*Task description*. From the entries below, return exactly the lines beginning at the one that contains "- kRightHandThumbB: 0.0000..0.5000" and ending at the one that contains "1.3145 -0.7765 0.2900", both of them included, and only those lines.

---------- Records to use ----------

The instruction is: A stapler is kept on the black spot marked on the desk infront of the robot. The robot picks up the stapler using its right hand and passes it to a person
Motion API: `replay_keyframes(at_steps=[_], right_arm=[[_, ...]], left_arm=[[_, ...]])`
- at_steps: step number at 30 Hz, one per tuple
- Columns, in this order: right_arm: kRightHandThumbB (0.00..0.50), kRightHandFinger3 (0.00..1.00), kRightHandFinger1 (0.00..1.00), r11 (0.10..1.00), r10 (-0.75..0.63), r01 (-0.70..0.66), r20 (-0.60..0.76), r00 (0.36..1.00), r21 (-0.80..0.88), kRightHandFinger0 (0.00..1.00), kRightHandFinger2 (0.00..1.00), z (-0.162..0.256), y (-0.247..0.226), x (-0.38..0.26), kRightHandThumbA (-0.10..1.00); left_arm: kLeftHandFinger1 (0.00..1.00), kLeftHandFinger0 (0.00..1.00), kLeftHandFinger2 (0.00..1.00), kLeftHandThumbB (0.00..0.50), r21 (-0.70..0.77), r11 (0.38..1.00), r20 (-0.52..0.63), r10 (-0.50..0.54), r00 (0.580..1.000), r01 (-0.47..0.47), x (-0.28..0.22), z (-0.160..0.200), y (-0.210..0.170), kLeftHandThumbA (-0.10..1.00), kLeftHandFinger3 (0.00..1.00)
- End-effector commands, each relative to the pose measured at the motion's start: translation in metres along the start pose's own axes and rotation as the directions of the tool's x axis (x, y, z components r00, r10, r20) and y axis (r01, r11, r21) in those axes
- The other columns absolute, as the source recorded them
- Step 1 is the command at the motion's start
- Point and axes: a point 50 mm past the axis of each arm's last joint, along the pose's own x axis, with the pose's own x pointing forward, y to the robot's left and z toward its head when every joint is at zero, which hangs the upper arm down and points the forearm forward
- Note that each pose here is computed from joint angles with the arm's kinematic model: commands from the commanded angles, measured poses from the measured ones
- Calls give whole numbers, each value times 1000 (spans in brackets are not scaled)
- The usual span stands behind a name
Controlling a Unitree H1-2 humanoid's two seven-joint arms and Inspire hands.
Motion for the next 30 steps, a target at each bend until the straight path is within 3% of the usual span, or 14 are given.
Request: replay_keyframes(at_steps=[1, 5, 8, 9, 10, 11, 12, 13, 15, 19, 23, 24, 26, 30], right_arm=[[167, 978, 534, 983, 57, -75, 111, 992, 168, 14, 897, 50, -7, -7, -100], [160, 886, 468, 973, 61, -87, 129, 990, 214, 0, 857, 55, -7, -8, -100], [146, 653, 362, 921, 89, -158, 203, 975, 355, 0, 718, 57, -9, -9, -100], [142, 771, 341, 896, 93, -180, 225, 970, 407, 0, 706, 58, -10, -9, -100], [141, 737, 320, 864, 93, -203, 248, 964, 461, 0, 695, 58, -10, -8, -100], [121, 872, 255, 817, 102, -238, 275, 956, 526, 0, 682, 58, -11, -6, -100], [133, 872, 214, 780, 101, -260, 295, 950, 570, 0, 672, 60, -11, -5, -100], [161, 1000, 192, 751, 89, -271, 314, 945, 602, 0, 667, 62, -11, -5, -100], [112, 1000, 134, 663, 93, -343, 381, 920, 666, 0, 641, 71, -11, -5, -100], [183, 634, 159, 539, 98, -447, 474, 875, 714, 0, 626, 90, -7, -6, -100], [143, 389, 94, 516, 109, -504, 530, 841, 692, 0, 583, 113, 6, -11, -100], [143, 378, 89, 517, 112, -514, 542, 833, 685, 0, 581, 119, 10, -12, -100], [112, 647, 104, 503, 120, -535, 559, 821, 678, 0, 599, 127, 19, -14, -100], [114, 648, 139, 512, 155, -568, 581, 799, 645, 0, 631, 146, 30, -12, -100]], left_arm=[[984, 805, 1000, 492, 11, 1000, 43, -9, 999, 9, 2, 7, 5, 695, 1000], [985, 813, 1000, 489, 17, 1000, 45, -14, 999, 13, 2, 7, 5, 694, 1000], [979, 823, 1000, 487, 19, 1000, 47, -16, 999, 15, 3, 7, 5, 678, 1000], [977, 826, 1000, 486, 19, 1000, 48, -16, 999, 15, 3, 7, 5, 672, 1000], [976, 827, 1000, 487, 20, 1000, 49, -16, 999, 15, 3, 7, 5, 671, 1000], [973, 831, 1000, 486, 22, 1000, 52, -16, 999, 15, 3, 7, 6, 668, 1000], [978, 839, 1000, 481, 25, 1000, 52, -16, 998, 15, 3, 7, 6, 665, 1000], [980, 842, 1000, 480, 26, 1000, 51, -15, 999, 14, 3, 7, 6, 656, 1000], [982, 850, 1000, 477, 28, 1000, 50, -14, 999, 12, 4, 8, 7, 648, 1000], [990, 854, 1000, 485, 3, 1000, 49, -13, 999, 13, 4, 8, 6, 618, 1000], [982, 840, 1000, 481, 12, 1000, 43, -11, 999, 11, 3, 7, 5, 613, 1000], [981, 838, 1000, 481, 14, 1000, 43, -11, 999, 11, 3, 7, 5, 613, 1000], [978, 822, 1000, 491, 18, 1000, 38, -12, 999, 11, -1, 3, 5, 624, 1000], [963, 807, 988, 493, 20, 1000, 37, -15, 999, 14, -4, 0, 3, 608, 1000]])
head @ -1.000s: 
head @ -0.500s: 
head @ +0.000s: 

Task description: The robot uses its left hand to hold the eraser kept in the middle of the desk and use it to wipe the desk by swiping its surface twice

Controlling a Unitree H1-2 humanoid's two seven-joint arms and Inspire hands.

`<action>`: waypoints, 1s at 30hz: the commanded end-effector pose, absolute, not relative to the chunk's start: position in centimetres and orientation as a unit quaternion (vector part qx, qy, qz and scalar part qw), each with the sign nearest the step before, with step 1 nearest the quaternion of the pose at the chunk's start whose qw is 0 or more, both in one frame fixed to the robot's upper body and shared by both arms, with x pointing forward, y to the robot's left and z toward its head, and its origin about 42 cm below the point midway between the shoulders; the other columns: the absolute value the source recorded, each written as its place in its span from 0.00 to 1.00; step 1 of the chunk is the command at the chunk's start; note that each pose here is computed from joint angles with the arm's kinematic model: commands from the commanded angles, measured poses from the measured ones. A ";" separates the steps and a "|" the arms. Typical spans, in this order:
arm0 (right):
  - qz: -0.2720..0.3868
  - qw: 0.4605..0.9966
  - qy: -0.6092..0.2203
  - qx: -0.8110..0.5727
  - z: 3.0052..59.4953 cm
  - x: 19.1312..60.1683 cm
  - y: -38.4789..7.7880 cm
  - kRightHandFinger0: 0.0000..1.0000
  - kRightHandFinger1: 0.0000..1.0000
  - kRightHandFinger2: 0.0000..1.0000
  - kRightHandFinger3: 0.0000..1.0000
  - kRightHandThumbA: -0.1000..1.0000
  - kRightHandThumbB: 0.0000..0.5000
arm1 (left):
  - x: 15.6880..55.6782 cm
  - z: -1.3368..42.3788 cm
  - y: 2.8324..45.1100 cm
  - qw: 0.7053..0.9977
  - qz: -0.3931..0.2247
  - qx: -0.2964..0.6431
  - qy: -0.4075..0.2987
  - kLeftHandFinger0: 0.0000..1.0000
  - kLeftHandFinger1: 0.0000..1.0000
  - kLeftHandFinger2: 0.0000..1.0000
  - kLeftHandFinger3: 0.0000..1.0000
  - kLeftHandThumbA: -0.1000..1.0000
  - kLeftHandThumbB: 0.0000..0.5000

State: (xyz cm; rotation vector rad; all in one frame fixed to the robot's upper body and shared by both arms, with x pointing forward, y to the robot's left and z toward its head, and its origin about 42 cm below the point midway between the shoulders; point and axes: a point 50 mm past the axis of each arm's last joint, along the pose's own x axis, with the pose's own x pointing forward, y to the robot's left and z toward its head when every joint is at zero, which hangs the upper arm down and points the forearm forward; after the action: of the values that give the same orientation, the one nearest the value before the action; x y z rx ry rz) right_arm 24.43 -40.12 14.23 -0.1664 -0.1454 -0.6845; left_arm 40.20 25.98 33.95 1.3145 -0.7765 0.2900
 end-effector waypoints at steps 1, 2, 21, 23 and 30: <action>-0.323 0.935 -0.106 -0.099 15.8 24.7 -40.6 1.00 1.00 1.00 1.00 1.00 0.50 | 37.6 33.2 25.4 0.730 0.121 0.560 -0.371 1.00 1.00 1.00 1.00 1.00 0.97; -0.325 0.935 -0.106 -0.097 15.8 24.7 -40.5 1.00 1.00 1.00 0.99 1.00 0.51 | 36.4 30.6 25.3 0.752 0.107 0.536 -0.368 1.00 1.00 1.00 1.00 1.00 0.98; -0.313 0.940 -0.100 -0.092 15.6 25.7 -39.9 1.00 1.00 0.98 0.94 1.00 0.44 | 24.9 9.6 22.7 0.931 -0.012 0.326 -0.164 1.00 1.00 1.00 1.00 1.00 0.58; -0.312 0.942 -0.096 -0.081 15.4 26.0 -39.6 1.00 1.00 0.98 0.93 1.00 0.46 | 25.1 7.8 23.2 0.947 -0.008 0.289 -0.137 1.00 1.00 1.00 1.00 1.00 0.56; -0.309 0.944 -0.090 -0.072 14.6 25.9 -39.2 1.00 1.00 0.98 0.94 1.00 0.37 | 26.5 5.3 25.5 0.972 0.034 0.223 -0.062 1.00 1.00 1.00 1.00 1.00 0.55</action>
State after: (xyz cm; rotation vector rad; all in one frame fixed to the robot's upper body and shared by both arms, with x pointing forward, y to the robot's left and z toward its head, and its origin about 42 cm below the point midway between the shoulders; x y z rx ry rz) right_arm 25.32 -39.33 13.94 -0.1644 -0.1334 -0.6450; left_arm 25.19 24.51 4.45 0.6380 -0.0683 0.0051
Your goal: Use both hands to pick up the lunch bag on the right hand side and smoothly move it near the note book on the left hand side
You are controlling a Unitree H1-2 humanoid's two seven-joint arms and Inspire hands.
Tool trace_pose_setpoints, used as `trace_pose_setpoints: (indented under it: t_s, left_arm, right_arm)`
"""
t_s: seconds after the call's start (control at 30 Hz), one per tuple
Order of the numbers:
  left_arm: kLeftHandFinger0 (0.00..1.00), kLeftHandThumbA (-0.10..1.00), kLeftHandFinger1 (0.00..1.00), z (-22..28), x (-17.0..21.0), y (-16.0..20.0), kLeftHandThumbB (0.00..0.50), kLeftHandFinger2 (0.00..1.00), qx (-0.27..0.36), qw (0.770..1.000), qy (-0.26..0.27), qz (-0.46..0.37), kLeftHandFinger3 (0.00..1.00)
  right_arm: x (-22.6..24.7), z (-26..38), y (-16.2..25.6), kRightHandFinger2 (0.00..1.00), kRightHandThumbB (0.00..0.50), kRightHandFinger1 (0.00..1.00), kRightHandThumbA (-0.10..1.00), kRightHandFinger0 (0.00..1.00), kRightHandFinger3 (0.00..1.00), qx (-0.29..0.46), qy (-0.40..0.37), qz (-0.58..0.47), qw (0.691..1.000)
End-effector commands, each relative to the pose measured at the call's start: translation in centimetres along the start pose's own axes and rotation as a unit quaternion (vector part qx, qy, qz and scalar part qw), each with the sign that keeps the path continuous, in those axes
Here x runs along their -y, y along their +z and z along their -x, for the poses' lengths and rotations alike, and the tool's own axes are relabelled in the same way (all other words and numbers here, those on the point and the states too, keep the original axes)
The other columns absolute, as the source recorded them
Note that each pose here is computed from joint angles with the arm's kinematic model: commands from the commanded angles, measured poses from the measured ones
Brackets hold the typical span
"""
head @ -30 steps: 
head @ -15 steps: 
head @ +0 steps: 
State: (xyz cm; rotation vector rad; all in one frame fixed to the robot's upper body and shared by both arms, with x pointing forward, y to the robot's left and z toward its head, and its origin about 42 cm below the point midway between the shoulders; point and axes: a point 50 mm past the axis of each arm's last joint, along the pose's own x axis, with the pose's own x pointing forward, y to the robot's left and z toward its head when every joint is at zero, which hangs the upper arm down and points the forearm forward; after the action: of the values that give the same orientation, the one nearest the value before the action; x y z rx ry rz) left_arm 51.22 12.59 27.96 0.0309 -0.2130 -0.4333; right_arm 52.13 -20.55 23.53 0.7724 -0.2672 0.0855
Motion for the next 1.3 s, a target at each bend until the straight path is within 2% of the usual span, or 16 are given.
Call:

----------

*Response to the task*.
  - kRightHandThumbB: 0.0000..0.5000
arm1 (left):
  - x: 15.6880..55.6782 cm
  - z: -1.3368..42.3788 cm
  - y: 2.8324..45.1100 cm
  - qw: 0.7053..0.9977
  - qz: -0.3931..0.2247
  - qx: -0.2964..0.6431
  - qy: -0.4075..0.2987
  - kLeftHandFinger0: 0.0000..1.0000
  - kLeftHandFinger1: 0.0000..1.0000
  - kLeftHandFinger2: 0.0000..1.0000
  - kLeftHandFinger3: 0.0000..1.0000
  - kLeftHandThumbA: -0.1000..1.0000
  - kLeftHandThumbB: 0.0000..0.5000

State: (xyz cm; rotation vector rad; all in one frame fixed to the robot's upper body and shared by both arms, with x pointing forward, y to the robot's left and z toward its head, and its origin about 42 cm below the point midway between the shoulders; point and axes: a point 50 mm past the axis of each arm's last joint, along the pose's own x axis, with the pose's own x pointing forward, y to the robot's left and z toward its head when every joint is at zero, which hangs the upper arm down and points the forearm forward; after the action: of the values that give the same orientation, the one nearest the value before the action; x y z rx ry rz) right_arm 24.43 -40.12 14.23 -0.1664 -0.1454 -0.6845; left_arm 40.20 25.98 33.95 1.3145 -0.7765 0.2900

The exercise has no further content.